Introduction

In this post, we compute the gradient of the cosine similarity function. Then, we numerically verify the result’s correctness using PyTorch’s gradcheck() function.

$$ \newcommand{\cS}{\mathcal{S}} \newcommand{\bR}{\mathbb{R}} \definecolor{lesserbox}{rgb}{0.85, 0.95, 1.0} \definecolor{magicmint}{rgb}{0.67, 0.94, 0.82} $$

Cosine similarity

The cosine similarity function is defined by

$$ \begin{align*} \cS : \bR^n_* \times \bR^n_* &\to \bR \\ (x, y) &\mapsto \cS(x, y) = \frac{\langle x, y \rangle}{\| x \| \| y \|}, \end{align*} $$

where \(\bR^n_*\) denotes \(\bR^n\) with the origin \(0_n\) removed, \(\langle \cdot, \cdot \rangle\) is the Euclidean inner product on \(\bR^n\), and \(\| \cdot \|\) is the Euclidean norm on \(\bR^n\). The function \(\cS\) is smooth by composition.

Total derivative

The total derivative and partial derivatives of \(\cS\) at \((x, y)\) are related by

$$ d\cS(x,y) \cdot (\tilde{x},\tilde{y}) = d_x \cS(x,y) \cdot \tilde{x} + d_y \cS(x,y) \cdot \tilde{y}. $$

By the quotient rule, the partial derivative of \(\cS\) with respect to \(x\) at \((x, y)\) is

$$ \begin{align*} d_x \cS(x,y) \cdot \tilde{x} &= \frac{\| x \| \| y \| \langle \tilde{x}, y \rangle - \langle x, y \rangle \frac{\langle \tilde{x}, x \rangle}{\| x \|} \| y \|}{\| x \|^2 \| y \|^2} \\ &= \frac{\langle \tilde{x}, y \rangle}{\| x \| \| y \|} - \frac{\langle x, y \rangle \langle \tilde{x}, x \rangle}{\| x \|^3 \| y \|} \\ &= \frac{\langle \tilde{x}, y \rangle}{\| x \| \| y \|} - \cS(x, y) \frac{\langle \tilde{x}, x \rangle}{\| x \|^2} \\ &= \left\langle \tilde{x}, \frac{1}{\| x \| \| y \|} y - \frac{\cS(x, y)}{\| x \|^2} x \right\rangle. \end{align*} $$

Here, we have used the easily-verified fact that

$$ d(x \mapsto \| x \|)(x) \cdot \tilde{x} = \frac{\langle \tilde{x}, x \rangle}{\| x \|} $$

for \(x \neq 0_n\).

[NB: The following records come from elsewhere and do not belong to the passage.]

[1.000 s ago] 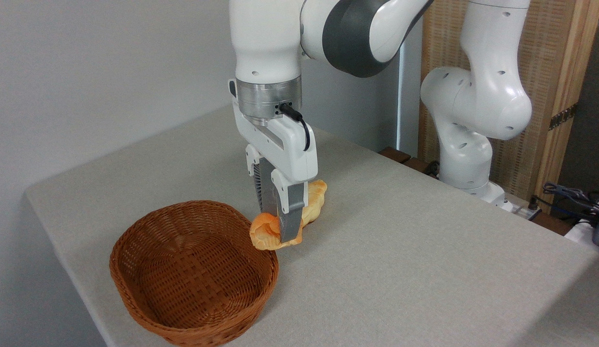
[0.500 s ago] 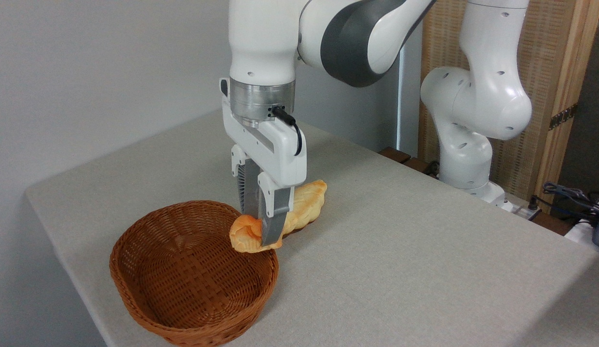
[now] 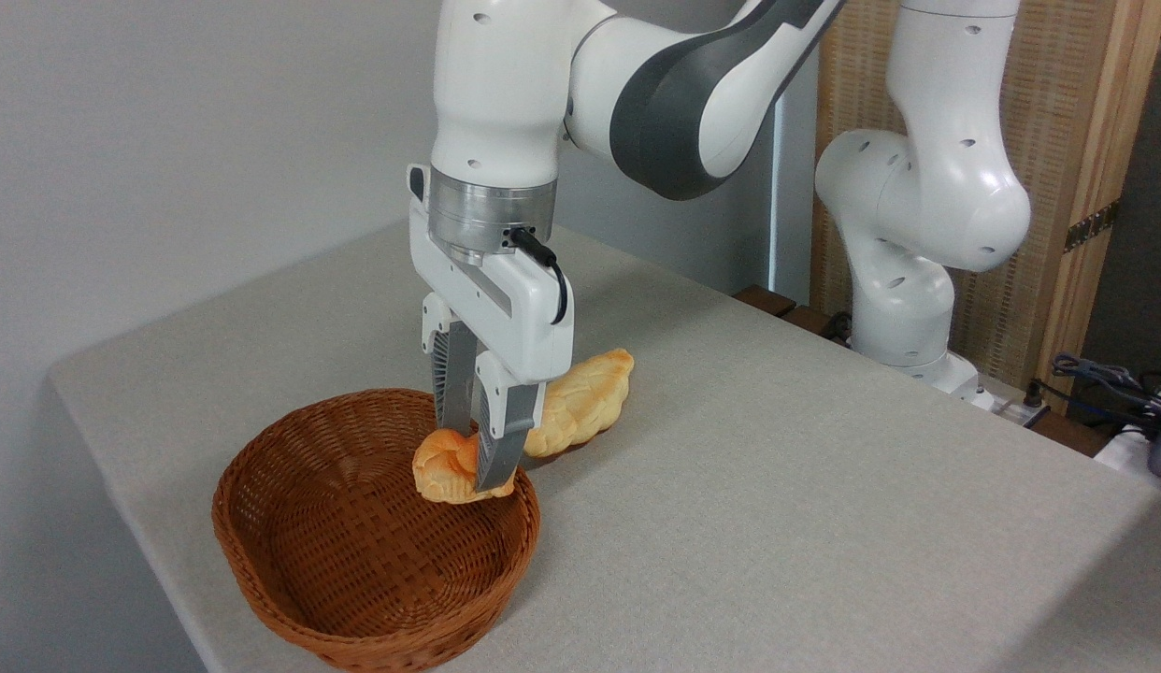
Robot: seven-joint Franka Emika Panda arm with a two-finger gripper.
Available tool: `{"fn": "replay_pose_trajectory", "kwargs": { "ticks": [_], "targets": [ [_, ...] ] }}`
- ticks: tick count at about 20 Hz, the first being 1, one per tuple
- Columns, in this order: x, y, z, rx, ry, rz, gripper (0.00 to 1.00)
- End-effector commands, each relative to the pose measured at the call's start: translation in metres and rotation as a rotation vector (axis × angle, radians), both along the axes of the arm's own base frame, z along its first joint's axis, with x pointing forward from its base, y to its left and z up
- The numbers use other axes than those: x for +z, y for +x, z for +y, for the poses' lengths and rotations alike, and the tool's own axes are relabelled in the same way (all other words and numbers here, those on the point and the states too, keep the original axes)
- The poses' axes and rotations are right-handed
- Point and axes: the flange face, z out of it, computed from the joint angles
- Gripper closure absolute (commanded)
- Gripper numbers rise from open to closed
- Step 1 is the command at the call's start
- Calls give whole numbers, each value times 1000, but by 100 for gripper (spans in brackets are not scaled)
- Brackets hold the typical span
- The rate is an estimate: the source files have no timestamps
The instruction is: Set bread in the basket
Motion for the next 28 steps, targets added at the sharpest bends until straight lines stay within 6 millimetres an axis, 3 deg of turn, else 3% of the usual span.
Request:
{"fn": "replay_pose_trajectory", "kwargs": {
  "ticks": [1, 13, 23, 28],
  "targets": [
    [3, 3, -1, 4, -23, -15, 0],
    [3, 3, -1, 5, -22, -15, 0],
    [46, -3, 13, 56, 4, 106, 0],
    [50, -12, 27, 63, 142, 202, 0]
  ]
}}
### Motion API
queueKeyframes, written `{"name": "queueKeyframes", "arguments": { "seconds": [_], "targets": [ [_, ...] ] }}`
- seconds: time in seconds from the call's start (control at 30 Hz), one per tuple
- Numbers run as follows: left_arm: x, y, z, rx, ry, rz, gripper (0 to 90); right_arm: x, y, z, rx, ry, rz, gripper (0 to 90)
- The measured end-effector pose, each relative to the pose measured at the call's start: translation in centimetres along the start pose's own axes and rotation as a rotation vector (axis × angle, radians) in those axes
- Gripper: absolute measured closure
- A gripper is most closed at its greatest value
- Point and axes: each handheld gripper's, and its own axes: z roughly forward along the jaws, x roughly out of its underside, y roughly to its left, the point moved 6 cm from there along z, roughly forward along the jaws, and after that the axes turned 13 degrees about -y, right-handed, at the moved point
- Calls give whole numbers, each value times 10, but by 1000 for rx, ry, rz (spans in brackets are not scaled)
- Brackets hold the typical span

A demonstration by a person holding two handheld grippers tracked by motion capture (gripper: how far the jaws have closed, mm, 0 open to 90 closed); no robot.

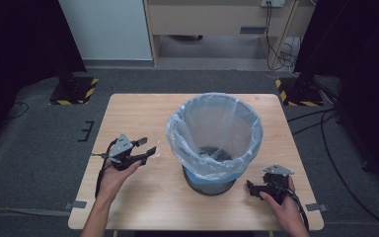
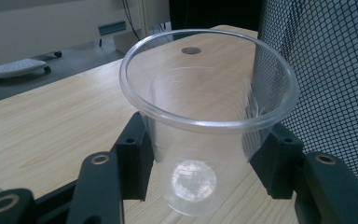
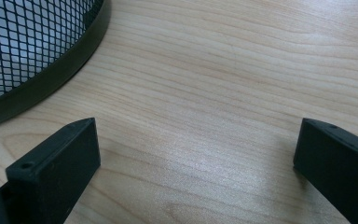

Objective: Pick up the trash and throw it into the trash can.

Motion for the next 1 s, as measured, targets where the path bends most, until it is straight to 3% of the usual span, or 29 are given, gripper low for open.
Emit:
{"name": "queueKeyframes", "arguments": {
  "seconds": [0.23,0.4,0.57,0.73,0.8,1.0],
  "targets": [
    [-12,4,-8,4,-18,-24,451,0,0,0,0,0,0,4],
    [-21,7,-11,37,-10,-9,451,0,0,0,0,0,3,3],
    [-37,9,-13,63,-29,-30,455,0,0,0,-1,1,3,3],
    [-57,13,-8,60,-11,8,458,0,0,0,-2,1,2,3],
    [-68,13,-3,63,9,42,457,0,0,0,-5,2,0,3],
    [-81,14,2,64,25,56,457,0,0,0,-3,2,0,3]
  ]
}}
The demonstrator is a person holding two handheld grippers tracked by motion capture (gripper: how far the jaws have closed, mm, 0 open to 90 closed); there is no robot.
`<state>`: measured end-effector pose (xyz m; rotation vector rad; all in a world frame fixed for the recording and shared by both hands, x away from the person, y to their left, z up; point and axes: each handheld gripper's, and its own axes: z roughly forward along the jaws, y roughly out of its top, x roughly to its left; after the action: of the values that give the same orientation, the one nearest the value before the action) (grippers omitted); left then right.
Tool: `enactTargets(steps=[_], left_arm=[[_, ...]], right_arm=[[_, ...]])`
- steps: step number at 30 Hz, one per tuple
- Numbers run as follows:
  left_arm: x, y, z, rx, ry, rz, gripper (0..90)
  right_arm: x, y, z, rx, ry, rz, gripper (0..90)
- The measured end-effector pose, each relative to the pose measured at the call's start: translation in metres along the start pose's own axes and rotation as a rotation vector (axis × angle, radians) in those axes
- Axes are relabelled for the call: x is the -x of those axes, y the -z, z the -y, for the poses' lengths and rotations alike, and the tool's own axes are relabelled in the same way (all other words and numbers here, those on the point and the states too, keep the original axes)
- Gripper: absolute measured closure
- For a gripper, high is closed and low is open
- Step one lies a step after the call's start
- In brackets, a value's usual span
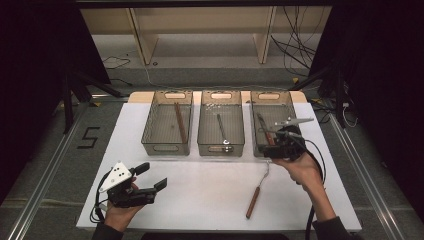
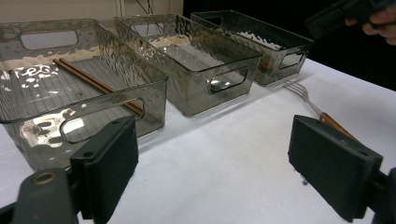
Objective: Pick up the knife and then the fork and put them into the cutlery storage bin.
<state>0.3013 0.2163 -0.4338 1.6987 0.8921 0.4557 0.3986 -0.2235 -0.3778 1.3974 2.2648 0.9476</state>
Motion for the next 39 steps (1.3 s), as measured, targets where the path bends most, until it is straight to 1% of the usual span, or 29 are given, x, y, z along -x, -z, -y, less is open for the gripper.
enactTargets(steps=[3,7,11,16,19,22,24,28,30,33,37,39], left_arm=[[0.001,-0.001,0.0,-0.003,0.0,0.002,15.7],[0.002,-0.001,0.0,-0.003,-0.005,0.002,15.6],[0.001,0.0,0.0,0.0,-0.002,0.002,15.7],[0.001,0.0,0.0,0.001,-0.004,0.003,15.6],[0.001,0.0,-0.001,0.001,-0.003,0.002,15.7],[0.001,-0.001,-0.001,-0.002,-0.004,0.003,15.7],[0.002,-0.002,-0.001,-0.004,-0.006,0.003,15.7],[0.001,-0.003,-0.001,-0.005,-0.004,0.003,15.7],[0.002,-0.003,-0.001,-0.005,-0.006,0.003,15.7],[0.001,-0.002,-0.001,-0.003,-0.004,0.002,15.7],[0.001,-0.001,-0.001,-0.002,-0.007,0.003,15.7],[0.002,-0.001,-0.001,-0.001,-0.004,0.005,15.7]], right_arm=[[-0.016,0.003,0.017,-0.009,0.017,0.0,32.9],[-0.032,0.001,0.029,-0.037,0.043,0.029,30.6],[-0.041,-0.003,0.041,-0.061,0.031,0.023,28.0],[-0.046,-0.007,0.051,-0.085,0.019,0.019,27.3],[-0.048,-0.008,0.056,-0.087,0.016,0.023,26.8],[-0.049,-0.007,0.059,-0.088,0.015,0.026,26.7],[-0.05,-0.007,0.062,-0.094,0.007,0.023,26.7],[-0.051,-0.01,0.07,-0.11,0.011,0.034,26.7],[-0.052,-0.012,0.073,-0.119,0.01,0.028,26.6],[-0.055,-0.014,0.076,-0.13,0.003,0.021,26.4],[-0.059,-0.016,0.081,-0.133,-0.001,0.022,26.0],[-0.062,-0.018,0.084,-0.143,-0.007,0.025,26.0]])
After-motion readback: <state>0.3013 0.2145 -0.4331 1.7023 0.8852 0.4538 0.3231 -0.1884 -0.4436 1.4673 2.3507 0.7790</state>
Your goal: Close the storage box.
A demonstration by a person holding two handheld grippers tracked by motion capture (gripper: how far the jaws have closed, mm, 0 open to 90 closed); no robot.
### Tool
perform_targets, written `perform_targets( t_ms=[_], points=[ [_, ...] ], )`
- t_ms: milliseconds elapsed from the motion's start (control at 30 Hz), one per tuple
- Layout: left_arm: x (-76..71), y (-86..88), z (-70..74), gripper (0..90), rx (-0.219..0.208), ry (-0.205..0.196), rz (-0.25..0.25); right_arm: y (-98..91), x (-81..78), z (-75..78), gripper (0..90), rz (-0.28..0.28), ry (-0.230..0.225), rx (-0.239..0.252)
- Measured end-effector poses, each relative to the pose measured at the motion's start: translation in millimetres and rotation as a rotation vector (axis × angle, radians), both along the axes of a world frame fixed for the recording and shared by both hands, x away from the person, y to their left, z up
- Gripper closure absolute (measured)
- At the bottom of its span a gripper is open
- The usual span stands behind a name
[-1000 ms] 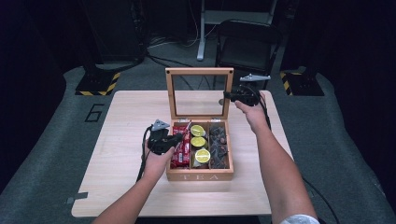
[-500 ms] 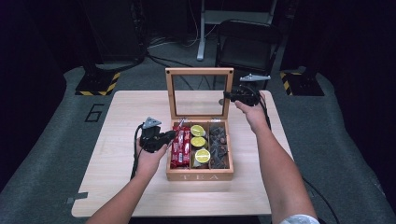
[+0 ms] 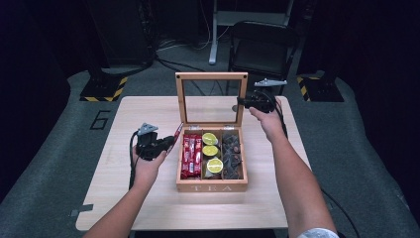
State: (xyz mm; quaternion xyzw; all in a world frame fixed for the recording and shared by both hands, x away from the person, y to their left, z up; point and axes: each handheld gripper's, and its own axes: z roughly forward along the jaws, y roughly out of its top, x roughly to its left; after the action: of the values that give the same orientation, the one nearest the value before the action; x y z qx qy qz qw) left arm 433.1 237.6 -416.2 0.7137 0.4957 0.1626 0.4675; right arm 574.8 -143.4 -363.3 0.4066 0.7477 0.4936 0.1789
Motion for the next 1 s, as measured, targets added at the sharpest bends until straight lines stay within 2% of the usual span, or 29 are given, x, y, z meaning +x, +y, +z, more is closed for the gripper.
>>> perform_targets(
  t_ms=[233, 433, 767, 800, 1000],
  points=[
    [-0.4, 16.2, -0.6, 86.2, 0.004, -0.001, 0.032, -0.1, -0.3, 0.1, 65.6, 0.002, -0.003, -0.004],
    [-0.7, 29.0, -3.5, 86.2, -0.011, 0.002, 0.075, -0.1, -0.5, 0.1, 65.6, 0.004, -0.004, -0.006],
    [-0.8, 45.1, -16.4, 86.1, 0.002, 0.019, 0.118, -0.2, -1.0, 0.4, 65.6, 0.007, -0.007, -0.011],
    [-1.0, 47.4, -17.3, 86.2, 0.017, 0.029, 0.111, -0.1, -1.2, 0.4, 65.6, 0.006, -0.005, -0.009],
    [-0.1, 54.2, -24.2, 86.1, 0.008, 0.04, 0.133, -0.1, -1.5, 0.5, 65.6, 0.006, -0.006, -0.01]
  ],
)
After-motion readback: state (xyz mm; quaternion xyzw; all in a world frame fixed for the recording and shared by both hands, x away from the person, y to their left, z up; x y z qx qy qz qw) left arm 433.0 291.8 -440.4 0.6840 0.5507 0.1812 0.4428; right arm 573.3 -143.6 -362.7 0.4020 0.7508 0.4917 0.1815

Similarly, the partial derivative of \(\cS\) with respect to \(y\) at \((x, y)\) is

$$ \begin{align*} d_y \cS(x,y) \cdot \tilde{y} &= \left\langle \tilde{y}, \frac{1}{\| x \| \| y \|} x - \frac{\cS(x, y)}{\| y \|^2} y \right\rangle. \end{align*} $$

Consequently

$$ \colorbox{magicmint} { $ d\cS(x,y) \cdot (\tilde{x},\tilde{y}) = \left\langle \tilde{x}, \frac{1}{\| x \| \| y \|} y - \frac{\cS(x, y)}{\| x \|^2} x \right\rangle + \left\langle \tilde{y}, \frac{1}{\| x \| \| y \|} x - \frac{\cS(x, y)}{\| y \|^2} y \right\rangle. $ } $$

Alternatively, after rearranging some terms

$$ \colorbox{lesserbox} { $ d\cS(x,y) \cdot (\tilde{x},\tilde{y}) = \frac{\langle \tilde{x}, y \rangle + \langle x, \tilde{y} \rangle}{\| x \| \| y \|} - \cS(x, y) \left( \frac{\langle \tilde{x}, x \rangle}{\| x \|^2} - \frac{\langle y, \tilde{y} \rangle}{\| y \|^2} \right). $ } $$

Gradient

In this section, we compute the gradient of \(\cS\) at \((x, y)\), denoted by \(\nabla \cS(x,y)\).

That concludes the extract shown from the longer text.